### TASK
Produce a copy of every line in the records that holds the string "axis".

[Stored records]

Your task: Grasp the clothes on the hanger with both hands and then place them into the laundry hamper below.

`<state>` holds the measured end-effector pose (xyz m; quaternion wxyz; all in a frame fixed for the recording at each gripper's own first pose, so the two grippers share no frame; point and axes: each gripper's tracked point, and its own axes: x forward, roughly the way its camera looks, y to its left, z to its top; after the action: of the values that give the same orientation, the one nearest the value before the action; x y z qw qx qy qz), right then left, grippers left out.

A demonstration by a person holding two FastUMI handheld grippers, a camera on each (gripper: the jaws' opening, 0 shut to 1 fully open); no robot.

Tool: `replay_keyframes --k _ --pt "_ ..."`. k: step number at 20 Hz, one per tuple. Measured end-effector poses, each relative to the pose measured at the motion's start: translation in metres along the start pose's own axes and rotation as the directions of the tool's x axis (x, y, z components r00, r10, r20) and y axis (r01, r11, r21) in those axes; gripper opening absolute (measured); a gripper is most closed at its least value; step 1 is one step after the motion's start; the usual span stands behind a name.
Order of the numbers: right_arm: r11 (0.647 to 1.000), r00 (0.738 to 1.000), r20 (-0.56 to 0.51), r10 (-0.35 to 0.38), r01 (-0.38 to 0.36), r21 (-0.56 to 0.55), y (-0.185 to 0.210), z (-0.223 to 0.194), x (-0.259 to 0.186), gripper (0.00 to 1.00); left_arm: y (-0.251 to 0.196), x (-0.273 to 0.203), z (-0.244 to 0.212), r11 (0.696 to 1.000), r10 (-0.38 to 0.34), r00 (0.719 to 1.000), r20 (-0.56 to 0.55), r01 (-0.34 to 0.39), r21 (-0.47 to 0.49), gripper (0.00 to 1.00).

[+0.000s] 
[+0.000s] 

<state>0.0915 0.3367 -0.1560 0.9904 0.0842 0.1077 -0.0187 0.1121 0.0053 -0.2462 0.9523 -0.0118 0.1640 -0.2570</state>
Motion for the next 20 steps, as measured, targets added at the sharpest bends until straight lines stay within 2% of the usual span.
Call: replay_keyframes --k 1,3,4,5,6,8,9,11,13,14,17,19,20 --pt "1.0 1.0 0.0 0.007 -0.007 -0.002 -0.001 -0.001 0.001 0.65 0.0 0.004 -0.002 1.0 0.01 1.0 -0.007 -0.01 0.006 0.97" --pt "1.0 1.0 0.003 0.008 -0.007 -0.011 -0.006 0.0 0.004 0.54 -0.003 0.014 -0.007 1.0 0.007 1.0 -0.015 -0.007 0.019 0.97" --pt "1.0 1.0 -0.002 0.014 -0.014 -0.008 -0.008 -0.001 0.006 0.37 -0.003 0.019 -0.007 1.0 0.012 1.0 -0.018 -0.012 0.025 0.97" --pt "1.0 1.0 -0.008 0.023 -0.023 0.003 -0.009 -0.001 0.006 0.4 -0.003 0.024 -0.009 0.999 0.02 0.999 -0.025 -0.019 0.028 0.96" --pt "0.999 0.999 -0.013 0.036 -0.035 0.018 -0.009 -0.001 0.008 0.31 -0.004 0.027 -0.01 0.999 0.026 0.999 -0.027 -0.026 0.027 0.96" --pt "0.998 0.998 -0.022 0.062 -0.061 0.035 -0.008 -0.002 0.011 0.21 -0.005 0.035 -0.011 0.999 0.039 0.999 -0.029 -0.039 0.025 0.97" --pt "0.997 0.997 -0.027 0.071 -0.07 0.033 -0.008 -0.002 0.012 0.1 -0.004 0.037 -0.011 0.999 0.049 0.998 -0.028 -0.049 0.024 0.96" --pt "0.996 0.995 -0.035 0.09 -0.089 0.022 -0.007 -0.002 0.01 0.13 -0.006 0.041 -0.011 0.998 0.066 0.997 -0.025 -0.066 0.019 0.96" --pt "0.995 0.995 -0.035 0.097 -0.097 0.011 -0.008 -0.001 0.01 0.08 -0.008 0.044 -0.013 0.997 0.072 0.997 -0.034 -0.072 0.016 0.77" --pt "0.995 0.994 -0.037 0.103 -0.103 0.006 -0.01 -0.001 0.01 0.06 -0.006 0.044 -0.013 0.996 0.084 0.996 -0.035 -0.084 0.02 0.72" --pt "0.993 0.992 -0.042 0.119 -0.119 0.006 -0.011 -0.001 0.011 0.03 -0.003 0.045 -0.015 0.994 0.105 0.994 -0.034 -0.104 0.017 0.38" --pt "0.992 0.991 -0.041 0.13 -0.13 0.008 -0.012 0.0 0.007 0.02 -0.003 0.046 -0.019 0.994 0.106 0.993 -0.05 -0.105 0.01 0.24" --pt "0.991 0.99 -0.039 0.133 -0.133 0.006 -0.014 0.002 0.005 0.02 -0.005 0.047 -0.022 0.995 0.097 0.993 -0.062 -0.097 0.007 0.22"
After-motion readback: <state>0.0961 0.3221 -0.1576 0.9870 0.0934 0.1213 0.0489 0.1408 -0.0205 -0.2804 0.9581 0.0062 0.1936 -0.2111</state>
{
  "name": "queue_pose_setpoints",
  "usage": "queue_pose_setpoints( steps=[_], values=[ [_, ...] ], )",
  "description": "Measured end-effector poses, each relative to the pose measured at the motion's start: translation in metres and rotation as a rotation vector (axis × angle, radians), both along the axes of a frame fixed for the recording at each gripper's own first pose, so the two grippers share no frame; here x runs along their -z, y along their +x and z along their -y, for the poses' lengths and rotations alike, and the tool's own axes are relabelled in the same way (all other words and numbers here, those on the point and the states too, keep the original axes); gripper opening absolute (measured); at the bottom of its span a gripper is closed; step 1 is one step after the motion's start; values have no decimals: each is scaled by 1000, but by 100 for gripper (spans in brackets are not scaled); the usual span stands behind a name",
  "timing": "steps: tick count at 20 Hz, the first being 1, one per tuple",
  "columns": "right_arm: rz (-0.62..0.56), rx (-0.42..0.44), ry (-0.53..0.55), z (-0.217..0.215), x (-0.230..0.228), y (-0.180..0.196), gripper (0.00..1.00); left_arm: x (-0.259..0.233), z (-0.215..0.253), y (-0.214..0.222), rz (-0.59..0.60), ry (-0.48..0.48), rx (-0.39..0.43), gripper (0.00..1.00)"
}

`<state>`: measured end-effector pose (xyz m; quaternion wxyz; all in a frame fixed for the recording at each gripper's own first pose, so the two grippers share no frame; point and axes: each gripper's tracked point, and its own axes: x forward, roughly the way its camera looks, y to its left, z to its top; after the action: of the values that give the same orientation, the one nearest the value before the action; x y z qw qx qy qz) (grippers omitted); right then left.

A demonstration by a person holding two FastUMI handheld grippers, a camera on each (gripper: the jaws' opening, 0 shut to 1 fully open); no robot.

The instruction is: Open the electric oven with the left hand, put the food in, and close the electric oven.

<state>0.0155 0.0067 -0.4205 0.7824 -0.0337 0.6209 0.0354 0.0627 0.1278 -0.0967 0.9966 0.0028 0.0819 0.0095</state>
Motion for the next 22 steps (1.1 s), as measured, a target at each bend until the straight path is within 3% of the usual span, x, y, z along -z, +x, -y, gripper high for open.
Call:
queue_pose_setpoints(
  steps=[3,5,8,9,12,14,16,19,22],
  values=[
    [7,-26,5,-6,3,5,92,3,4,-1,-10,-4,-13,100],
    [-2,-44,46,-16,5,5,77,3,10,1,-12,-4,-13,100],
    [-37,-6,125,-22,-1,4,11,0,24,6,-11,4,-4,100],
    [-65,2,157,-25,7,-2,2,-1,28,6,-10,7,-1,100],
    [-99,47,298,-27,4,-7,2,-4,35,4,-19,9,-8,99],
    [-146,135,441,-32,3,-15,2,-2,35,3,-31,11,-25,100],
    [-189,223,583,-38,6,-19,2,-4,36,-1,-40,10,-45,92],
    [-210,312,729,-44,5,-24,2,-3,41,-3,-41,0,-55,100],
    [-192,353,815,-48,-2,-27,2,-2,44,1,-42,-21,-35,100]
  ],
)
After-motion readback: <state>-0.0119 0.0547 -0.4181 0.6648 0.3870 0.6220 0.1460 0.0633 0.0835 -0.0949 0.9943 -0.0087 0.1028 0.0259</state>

### COMPLETED TASK
Tool: `replay_keyframes --k _ --pt "_ ..."`. k: step number at 20 Hz, one per tuple. Measured end-effector poses, each relative to the pose measured at the motion's start: translation in metres along the start pose's own axes and rotation as the directions of the tool's x axis (x, y, z components r00, r10, r20) and y axis (r01, r11, r21) in those axes; gripper opening absolute (measured); a gripper is most closed at its least value; step 1 is one step after the motion's start; the usual span stands behind a name.
  "description": "Measured end-effector poses, each relative to the pose measured at the motion's start: translation in metres and rotation as a rotation vector (axis × angle, radians), both along the axes of a frame fixed for the recording at each gripper's own first pose, so the two grippers share no frame; here x runs along their -z, y along their +x and z along their -y, for the poses' lengths and rotations alike, and the tool's own axes are relabelled in the same way (all other words and numbers here, those on the point and the states too, keep the original axes); gripper opening absolute (measured); at the bottom of its span a gripper is closed; step 1 is one step after the motion's start; values have no decimals: each is scaled by 1000, but by 100 for gripper (spans in brackets are not scaled); the usual span stands behind a name",

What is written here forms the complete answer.